Geoff Ryman’s “Blocked” is a science fiction tale of a civilization that is retreating from invading aliens into an underground world that has been created for them. At least, everyone believes that there are aliens about to invade, because that’s what the government says. The first-person protagonist of the story is a Cambodian man, a wealthy man, who has the money it takes to flee to the underground sanctuaries, and to take a new wife and her children along with him. But he has his doubts.

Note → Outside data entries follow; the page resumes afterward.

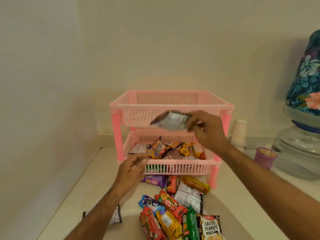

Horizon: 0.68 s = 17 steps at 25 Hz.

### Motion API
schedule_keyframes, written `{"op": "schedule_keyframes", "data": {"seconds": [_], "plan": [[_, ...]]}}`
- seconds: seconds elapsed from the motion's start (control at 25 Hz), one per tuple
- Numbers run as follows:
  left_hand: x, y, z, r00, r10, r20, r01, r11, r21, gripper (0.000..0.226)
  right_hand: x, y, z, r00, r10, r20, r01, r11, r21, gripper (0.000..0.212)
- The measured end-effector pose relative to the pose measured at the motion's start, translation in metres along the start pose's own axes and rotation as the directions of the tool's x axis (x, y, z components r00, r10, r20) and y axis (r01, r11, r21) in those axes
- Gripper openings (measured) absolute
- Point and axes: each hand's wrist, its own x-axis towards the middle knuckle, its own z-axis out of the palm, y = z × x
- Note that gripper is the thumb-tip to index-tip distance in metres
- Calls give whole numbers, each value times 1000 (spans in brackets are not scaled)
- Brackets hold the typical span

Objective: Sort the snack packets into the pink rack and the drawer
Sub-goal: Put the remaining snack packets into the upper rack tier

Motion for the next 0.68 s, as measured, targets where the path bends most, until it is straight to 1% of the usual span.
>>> {"op": "schedule_keyframes", "data": {"seconds": [0.04, 0.08, 0.12, 0.16, 0.2, 0.24, 0.28, 0.32, 0.36, 0.44, 0.48, 0.52, 0.56, 0.6, 0.64, 0.68], "plan": [[1, -11, 0, 995, -65, 70, 52, 982, 180, 19, 20, -1, -7, 995, -58, -86, 53, 997, -54, 21], [2, -23, -1, 974, -143, 174, 79, 940, 332, 23, 40, 0, -14, 981, -115, -158, 93, 986, -135, 20], [2, -35, -1, 930, -224, 292, 77, 895, 439, 27, 60, 3, -20, 966, -156, -208, 106, 967, -233, 21], [1, -47, -1, 870, -298, 392, 45, 841, 538, 32, 77, 8, -26, 961, -161, -225, 81, 942, -327, 22], [0, -56, 0, 815, -351, 461, -26, 772, 635, 38, 93, 14, -32, 972, -120, -202, 25, 907, -419, 25], [-1, -63, 1, 769, -389, 508, -113, 699, 706, 43, 105, 23, -37, 991, -35, -133, -40, 850, -524, 29], [-2, -68, 3, 730, -420, 539, -177, 645, 743, 46, 113, 32, -40, 996, 80, -36, -85, 767, -636, 32], [-2, -71, 5, 704, -442, 555, -207, 620, 757, 47, 119, 40, -41, 978, 203, 55, -101, 683, -723, 33], [-3, -72, 7, 689, -464, 557, -203, 614, 763, 47, 121, 47, -41, 942, 311, 124, -104, 625, -774, 31], [-4, -72, 10, 679, -480, 556, -182, 623, 761, 48, 119, 55, -38, 861, 463, 212, -110, 576, -810, 30], [-4, -72, 11, 678, -481, 556, -174, 630, 757, 49, 117, 57, -37, 816, 524, 244, -123, 570, -812, 39], [-5, -74, 10, 678, -485, 553, -165, 632, 757, 49, 115, 59, -35, 776, 571, 267, -140, 570, -810, 51], [-5, -75, 10, 682, -487, 545, -161, 627, 762, 47, 111, 60, -35, 754, 595, 278, -151, 569, -808, 62], [-5, -77, 11, 690, -490, 533, -159, 616, 771, 45, 109, 60, -34, 752, 597, 279, -151, 568, -809, 70], [-5, -79, 11, 702, -488, 519, -153, 609, 779, 43, 108, 59, -34, 764, 585, 271, -143, 563, -814, 76], [-5, -81, 12, 713, -491, 501, -135, 605, 785, 44, 106, 56, -33, 794, 552, 256, -124, 558, -820, 79]]}}
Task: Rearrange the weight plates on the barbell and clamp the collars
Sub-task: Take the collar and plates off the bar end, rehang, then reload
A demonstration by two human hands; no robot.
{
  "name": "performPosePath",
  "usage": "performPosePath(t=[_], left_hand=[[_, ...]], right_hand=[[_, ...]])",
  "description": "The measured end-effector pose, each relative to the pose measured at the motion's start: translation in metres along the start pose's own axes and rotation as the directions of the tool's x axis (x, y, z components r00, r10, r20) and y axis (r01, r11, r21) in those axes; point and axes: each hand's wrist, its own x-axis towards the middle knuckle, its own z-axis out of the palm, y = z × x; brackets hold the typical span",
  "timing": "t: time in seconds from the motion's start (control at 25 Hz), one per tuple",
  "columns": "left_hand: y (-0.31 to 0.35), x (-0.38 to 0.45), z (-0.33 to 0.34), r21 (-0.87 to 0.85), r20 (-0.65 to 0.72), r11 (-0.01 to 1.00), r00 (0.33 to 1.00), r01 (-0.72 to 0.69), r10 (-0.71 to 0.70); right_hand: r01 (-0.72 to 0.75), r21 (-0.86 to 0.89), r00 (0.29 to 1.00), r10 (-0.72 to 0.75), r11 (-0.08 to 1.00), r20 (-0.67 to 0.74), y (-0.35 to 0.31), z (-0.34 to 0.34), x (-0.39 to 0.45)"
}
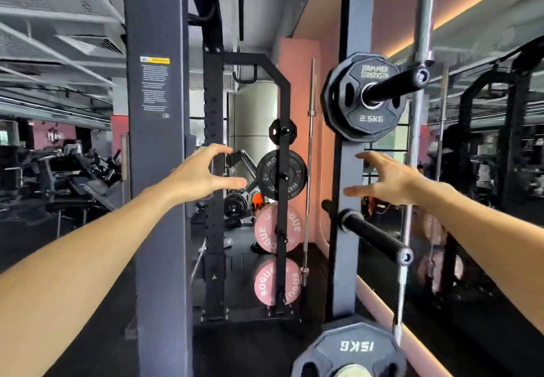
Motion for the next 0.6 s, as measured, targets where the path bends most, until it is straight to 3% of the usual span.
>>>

Ryman gets inside the Cambodian culture in a way I’ve not read elsewhere. The story is as sad and frightening as Orwell’s 1984, a dystopia for the 21st century. Ryman is also interviewed in this issue of Apex, and he speaks at length about the writing that has resulted from his experience with this country.
I continue to find the reprint stories generally more powerful than the original stories published by Apex: the Yaniv, the Johnson and the Ryman stories are the best of these three issues. There is one exception, and that is Kat Howard’s story, “Murdered Sleep,” which I found extraordinary. Still, there is much good writing to be found here, and the subscription is definitely worth the price.